Grace Kelly, princess of Monaco, would have been 80 today.
A more beautiful woman has hardly been her equal during this time.
No rags-to-riches poor little girl to princess story for her, her life is the stuff of fairytales. Grace grew up on the Mainline of Philadelphia to affluent, glamorous and good-looking parents who moved in toney, socially-aspiring circles. Her father Jack, a self-made millionaire, and her brother Kell were both medal winning athletes in the Olympics. Money, private school educations, rowing–well, it makes poor Betty Draper in ‘Mad Men‘ just a Grace-wannabe compared to Hollywood’s first and only real-life princess.
Grace’s beauty lead her initialling into modelling- the photographer’s lens casting her squarely in the director’s camera sights for Hollywood films and television roles, and she was acting by the time she was 18. She also had an active theatre career.
Paired with nearly every handsome leading man of her day, Grace starred at times with Cary Grant, James Stewart and Clark Gable. Alfred Hitchcock, charmed by her on-screen blonde virginal looks, featured her in 3 of his now-classic films, ‘Rear Window’, ‘Dial M for Murder‘ and ‘To Catch a Thief’. She later went on to win an Academy Award for Best Actress in 1954 for ‘The Country Girl’ paired with Bing Crosby as his long-suffering wife.

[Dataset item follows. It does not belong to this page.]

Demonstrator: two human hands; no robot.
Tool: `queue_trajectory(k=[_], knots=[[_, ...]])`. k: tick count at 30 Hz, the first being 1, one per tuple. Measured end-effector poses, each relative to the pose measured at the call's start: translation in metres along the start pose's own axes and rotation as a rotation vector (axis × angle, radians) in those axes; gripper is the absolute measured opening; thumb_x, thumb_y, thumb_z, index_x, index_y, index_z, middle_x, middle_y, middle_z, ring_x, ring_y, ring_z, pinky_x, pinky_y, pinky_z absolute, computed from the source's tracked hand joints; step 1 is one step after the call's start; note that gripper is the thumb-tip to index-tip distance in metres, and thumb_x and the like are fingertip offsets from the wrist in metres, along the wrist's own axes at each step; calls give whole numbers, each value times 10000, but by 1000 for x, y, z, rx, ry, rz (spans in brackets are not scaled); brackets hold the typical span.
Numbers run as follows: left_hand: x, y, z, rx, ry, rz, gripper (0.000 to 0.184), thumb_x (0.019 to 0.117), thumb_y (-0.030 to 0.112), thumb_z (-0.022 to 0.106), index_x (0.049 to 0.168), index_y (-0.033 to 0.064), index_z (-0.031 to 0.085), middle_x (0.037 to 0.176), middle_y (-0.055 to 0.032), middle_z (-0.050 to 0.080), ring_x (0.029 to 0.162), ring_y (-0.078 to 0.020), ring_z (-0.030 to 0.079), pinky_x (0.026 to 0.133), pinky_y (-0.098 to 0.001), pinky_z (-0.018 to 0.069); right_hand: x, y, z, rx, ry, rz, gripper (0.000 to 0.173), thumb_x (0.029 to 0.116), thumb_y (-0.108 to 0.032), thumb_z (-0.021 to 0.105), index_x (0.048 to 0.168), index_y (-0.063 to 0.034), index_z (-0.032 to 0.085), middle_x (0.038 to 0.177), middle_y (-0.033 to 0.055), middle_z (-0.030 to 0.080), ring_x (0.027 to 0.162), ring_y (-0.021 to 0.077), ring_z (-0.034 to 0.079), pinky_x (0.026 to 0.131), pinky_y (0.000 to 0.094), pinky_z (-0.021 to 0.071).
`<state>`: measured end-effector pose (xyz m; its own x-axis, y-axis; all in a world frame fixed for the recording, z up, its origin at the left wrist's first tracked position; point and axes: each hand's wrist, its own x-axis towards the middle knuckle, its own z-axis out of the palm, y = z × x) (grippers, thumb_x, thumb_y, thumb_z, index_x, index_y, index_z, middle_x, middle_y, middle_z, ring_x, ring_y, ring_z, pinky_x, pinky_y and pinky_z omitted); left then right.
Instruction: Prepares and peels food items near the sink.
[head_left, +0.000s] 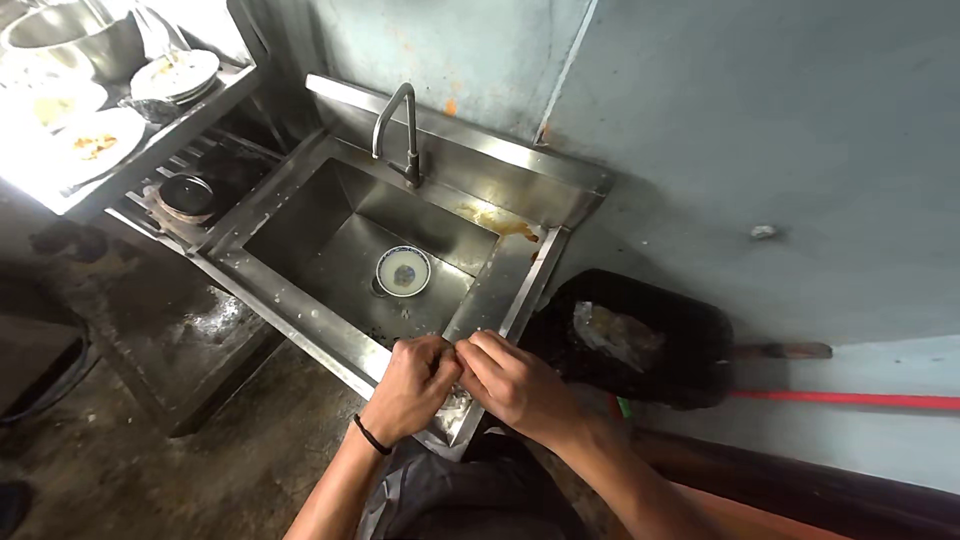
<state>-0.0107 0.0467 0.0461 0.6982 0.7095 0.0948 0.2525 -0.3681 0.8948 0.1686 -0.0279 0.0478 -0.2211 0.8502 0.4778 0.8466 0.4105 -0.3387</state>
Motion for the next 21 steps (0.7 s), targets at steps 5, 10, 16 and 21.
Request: queue_trajectory(k=[5, 10, 16, 21], knots=[[0, 1, -9, 56, -108, 32, 325, 1036, 182, 471, 769, 88, 631, 686, 14, 589, 606, -72, 580, 568, -250, 510, 1, 1, 1, 110, 8, 106, 162, 986, -196, 607, 929, -71, 692, 827, 24, 584, 725, 113, 616, 615, 240, 558], [1, 4, -8, 46, -52, 20, 338, 1040, 180, 432, 765, 95, 609, 641, 22, 563, 568, -70, 567, 539, -247, 498, 1, -4, 1, 24, 55, 61, 229, 1009, -171, 604, 1122, -15, 727, 916, 82, 642, 811, 170, 662, 673, 272, 585], [0, 9, -8, 115, -157, 14, 380, 1060, 214, 407, 762, 87, 606, 661, 7, 553, 608, -86, 575, 577, -268, 504, -1, -5, -6, -42, -34, 8, 207, 1010, -195, 589, 1022, -23, 703, 886, 69, 619, 792, 177, 649, 646, 271, 577], [3, 5, -9, 125, -179, 109, 367, 1050, 197, 441, 733, 82, 585, 657, 6, 521, 610, -85, 542, 569, -254, 472, 0, -3, -7, 57, -38, 46, 178, 991, -203, 605, 901, -62, 667, 829, 40, 576, 746, 142, 618, 626, 248, 556]])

In 1956, at the height of her film popularity, aged 26, she ‘retired’ from the movie set and engaged and married a prince, Rainier, becoming Her Serene Highness of Monaco. She produced 3 children, and from this point onwards, withdrew from the world of films and involved herself in philanthropic and cultural endeavors in Monaco, always retaining her US citizenship.
Dying suddenly of a stroke at age 53, Grace Kelly remained a beautiful woman, a style-setter and social trendsetter, wooed and mourned by her fans the world over.
For her peerless beauty on camera Grace Kelly will always be simply amazing.